De nouvelles connaissances sur l'évolution de l'immunité pourraient aider les scientifiques à protéger l'ensemble de la flore et de la faune mondiale contre les maladies.
Vilde Leipart est chercheuse à l'Université norvégienne des sciences de la vie à Ås. Elle partage son histoire AlphaFold.
Je suis profondément convaincu de la nécessité de protéger les abeilles.
Les abeilles font partie intégrante de notre culture et de notre économie, mais surtout de nos écosystèmes. La survie de nombreuses espèces dépend de leur rôle de pollinisateurs. Mais partout dans le monde, les populations d’abeilles domestiques déclinent rapidement en raison de facteurs environnementaux et de l’interférence humaine.
Pour augmenter leurs chances de survie, nous devons étudier les principes fondamentaux du système immunitaire des abeilles. Mon domaine d’intérêt est la vitellogénine, une protéine que l’on peut trouver chez presque tous les animaux qui pondent des œufs. Il soutient la reproduction, mais semble également jouer d’autres rôles, notamment l’immunité et la régulation du comportement alimentaire.
La vitellogénine peut se lier aux protéines pathogènes comme un anticorps et contribue à l’immunité transmise chez les espèces pondeuses. Les fragments de bactéries, de champignons et de virus ingérés par la mère – ou la reine – sont transférés dans les œufs en développement où ils déclenchent l’immunité de l’embryon en développement. Cette « stimulation immunitaire transgénérationnelle » est essentielle pour accroître la capacité de survie des abeilles domestiques – et de nombreuses autres espèces – dans un monde rempli de maladies infectieuses.
La vitellogénine de la lamproie a été modélisée à la fin des années 1990 par cristallographie aux rayons X. Jusqu’à présent, cependant, on savait peu de choses sur la structure de la version abeille, qui est une protéine difficile à cartographier, principalement parce qu’elle est très volumineuse. Nous avons donc décidé d'utiliser AlphaFold pour le comprendre.
Parce que la vitellogénine semble jouer de nombreux rôles, nous avons voulu visualiser ses domaines spécifiques à une fonction, voir comment ils interagissent, puis faire des prédictions sur leurs différentes fonctions en fonction de la structure révélée par AlphaFold. J'ai tellement appris de la structure créée par AlphaFold – j'ai passé tellement d'heures à la regarder. Je suis toujours en train d'apprendre! Nous avons pu voir comment toute la longueur de la protéine est assemblée et connectée et comment les sous-unités protéiques interagissent. L’essentiel est la rapidité avec laquelle j’ai pu le faire. Il m'a fallu deux jours pour faire quelque chose qui aurait pu me prendre des années.
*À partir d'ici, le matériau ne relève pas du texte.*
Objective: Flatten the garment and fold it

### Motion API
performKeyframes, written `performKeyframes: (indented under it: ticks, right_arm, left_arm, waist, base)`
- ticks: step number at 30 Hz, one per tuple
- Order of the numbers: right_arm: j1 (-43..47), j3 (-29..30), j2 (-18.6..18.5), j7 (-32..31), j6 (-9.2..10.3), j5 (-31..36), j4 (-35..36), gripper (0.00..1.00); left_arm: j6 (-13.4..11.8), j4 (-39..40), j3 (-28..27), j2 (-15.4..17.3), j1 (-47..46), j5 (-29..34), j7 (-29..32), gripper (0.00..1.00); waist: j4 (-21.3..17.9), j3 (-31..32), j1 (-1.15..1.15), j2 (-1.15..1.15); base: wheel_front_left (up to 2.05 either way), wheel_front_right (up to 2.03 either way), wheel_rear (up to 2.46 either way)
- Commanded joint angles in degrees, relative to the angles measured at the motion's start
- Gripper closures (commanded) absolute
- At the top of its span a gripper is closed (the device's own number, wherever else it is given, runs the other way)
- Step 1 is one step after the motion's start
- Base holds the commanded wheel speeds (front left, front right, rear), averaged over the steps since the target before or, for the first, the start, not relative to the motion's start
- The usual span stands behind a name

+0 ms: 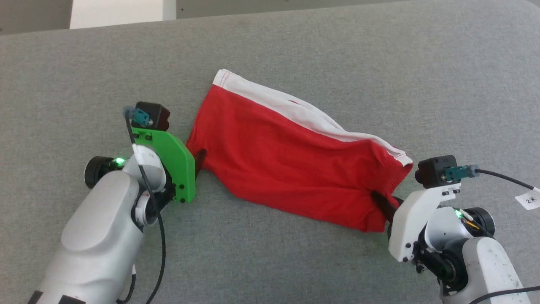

Ce travail a également des implications plus larges. Les espèces pondeuses comprennent les rainettes, les poules, les crocodiles, les requins fantômes et les tortues. Ils fabriquent tous de la vitellogénine et sont tous vulnérables à diverses maladies infectieuses. Comprendre ses fonctions de base chez les abeilles peut révéler ce qu’elles font chez d’autres animaux et, ce faisant, contribuer à protéger les espèces sauvages vulnérables et les animaux de ferme domestiques contre les maladies infectieuses et les pesticides.
J'adore étudier les abeilles et j'espère que cette recherche pourra conduire à de nouvelles façons de protéger cette espèce et d'autres. Je vis et travaille en Norvège. Ici, le poisson et la pêche sont vraiment importants pour notre culture et notre économie. Les poissons – en particulier les poissons d'élevage commercial – sont vulnérables aux épidémies et je souhaite étendre mes recherches pour travailler sur la vitellogénine du saumon et, je l'espère, faire une différence.
Ce travail, rendu possible par AlphaFold, a des implications pour un si large éventail d'espèces et de scénarios que c'est vraiment passionnant.